### Task item
Copy every entry below, exactly and in full.

### Source data
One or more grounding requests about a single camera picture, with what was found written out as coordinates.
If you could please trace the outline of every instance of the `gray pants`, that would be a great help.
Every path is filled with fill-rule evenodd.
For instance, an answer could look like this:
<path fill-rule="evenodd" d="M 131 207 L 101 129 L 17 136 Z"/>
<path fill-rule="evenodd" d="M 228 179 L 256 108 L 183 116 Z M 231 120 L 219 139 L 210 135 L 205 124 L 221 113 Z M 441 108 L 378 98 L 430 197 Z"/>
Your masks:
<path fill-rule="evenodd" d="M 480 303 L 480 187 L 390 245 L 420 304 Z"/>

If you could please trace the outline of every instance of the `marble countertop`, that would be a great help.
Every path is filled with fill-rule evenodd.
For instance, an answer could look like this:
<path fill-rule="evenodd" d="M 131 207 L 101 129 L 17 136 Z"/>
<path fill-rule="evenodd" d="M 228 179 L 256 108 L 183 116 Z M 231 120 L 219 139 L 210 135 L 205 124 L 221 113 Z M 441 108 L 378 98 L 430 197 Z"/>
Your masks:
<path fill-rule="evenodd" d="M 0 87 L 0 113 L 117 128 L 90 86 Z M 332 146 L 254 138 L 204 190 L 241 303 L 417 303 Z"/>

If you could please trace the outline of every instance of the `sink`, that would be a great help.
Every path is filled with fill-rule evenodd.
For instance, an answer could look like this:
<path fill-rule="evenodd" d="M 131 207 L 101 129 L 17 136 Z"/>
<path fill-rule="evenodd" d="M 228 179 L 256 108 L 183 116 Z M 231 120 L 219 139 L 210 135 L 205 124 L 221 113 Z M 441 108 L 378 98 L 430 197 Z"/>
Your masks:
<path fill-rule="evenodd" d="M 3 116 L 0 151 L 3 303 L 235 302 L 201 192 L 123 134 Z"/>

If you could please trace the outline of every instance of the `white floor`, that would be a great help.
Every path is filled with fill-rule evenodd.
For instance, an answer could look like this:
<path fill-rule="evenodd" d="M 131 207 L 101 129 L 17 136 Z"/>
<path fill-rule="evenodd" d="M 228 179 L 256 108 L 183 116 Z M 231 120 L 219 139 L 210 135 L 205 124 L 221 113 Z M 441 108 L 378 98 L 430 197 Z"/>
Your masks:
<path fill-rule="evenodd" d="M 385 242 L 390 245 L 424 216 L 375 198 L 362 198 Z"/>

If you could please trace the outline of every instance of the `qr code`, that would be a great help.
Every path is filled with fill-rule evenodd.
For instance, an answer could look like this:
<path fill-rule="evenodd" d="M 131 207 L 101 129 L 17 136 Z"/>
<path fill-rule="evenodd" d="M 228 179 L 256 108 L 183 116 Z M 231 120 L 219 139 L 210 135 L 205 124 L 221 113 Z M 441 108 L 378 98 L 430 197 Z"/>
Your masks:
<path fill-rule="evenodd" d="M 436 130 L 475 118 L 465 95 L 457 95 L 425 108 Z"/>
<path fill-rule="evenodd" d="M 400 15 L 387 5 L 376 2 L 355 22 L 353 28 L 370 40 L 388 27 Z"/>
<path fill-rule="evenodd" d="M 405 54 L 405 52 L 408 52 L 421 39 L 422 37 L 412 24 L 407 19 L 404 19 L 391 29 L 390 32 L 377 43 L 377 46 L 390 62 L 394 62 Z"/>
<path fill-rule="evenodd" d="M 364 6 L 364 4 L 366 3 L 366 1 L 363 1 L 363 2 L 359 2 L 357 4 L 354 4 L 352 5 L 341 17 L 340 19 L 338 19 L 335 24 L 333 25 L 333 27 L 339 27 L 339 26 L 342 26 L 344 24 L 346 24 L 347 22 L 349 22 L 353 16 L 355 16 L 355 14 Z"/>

### Solution to this problem
One or more grounding requests about a single camera picture, with what was found written out as coordinates.
If you could please trace the outline of every instance of the `gray pants`, that would be a great help.
Every path is filled with fill-rule evenodd.
For instance, an answer could look like this:
<path fill-rule="evenodd" d="M 131 207 L 101 129 L 17 136 Z"/>
<path fill-rule="evenodd" d="M 228 179 L 256 108 L 183 116 Z M 231 120 L 219 139 L 210 135 L 205 124 L 221 113 Z M 441 108 L 378 98 L 430 197 Z"/>
Your masks:
<path fill-rule="evenodd" d="M 480 303 L 480 187 L 390 245 L 420 304 Z"/>

If you could please trace the outline of every instance of the `marble countertop`, that would be a great help.
Every path is filled with fill-rule evenodd.
For instance, an answer could look like this:
<path fill-rule="evenodd" d="M 131 207 L 101 129 L 17 136 Z"/>
<path fill-rule="evenodd" d="M 228 179 L 256 108 L 183 116 Z M 231 120 L 219 139 L 210 135 L 205 124 L 221 113 Z M 441 108 L 378 98 L 430 197 Z"/>
Your masks:
<path fill-rule="evenodd" d="M 0 87 L 0 113 L 117 128 L 90 86 Z M 332 146 L 254 138 L 204 190 L 241 303 L 417 303 Z"/>

If you could please trace the outline of every instance of the `sink`, that would be a great help.
Every path is filled with fill-rule evenodd.
For instance, an answer could look like this:
<path fill-rule="evenodd" d="M 131 207 L 101 129 L 17 136 Z"/>
<path fill-rule="evenodd" d="M 228 179 L 256 108 L 183 116 Z M 231 120 L 219 139 L 210 135 L 205 124 L 221 113 Z M 441 108 L 378 98 L 430 197 Z"/>
Your masks:
<path fill-rule="evenodd" d="M 3 116 L 0 151 L 3 303 L 235 302 L 201 192 L 123 134 Z"/>

If you could please trace the outline of every instance of the `white floor`, that would be a great help.
Every path is filled with fill-rule evenodd.
For instance, an answer could look like this:
<path fill-rule="evenodd" d="M 131 207 L 101 129 L 17 136 Z"/>
<path fill-rule="evenodd" d="M 228 179 L 256 108 L 183 116 Z M 231 120 L 219 139 L 210 135 L 205 124 L 221 113 Z M 441 108 L 378 98 L 430 197 Z"/>
Your masks:
<path fill-rule="evenodd" d="M 385 242 L 390 245 L 424 216 L 375 198 L 362 198 Z"/>

If you could please trace the outline of every instance of the `qr code`, that would be a great help.
Every path is filled with fill-rule evenodd.
For instance, an answer could look like this:
<path fill-rule="evenodd" d="M 131 207 L 101 129 L 17 136 Z"/>
<path fill-rule="evenodd" d="M 228 179 L 256 108 L 183 116 Z M 231 120 L 219 139 L 210 135 L 205 124 L 221 113 Z M 441 108 L 378 98 L 430 197 Z"/>
Your masks:
<path fill-rule="evenodd" d="M 436 130 L 475 118 L 465 95 L 457 95 L 425 108 Z"/>
<path fill-rule="evenodd" d="M 400 15 L 387 5 L 376 2 L 355 22 L 353 28 L 370 40 L 388 27 Z"/>
<path fill-rule="evenodd" d="M 405 54 L 405 52 L 408 52 L 421 39 L 422 37 L 412 24 L 407 19 L 404 19 L 391 29 L 390 32 L 377 43 L 377 46 L 390 62 L 394 62 Z"/>
<path fill-rule="evenodd" d="M 364 6 L 364 4 L 366 3 L 366 1 L 363 1 L 363 2 L 359 2 L 357 4 L 354 4 L 352 5 L 341 17 L 340 19 L 338 19 L 335 24 L 333 25 L 333 27 L 339 27 L 339 26 L 342 26 L 344 24 L 346 24 L 347 22 L 349 22 L 353 16 L 355 16 L 355 14 Z"/>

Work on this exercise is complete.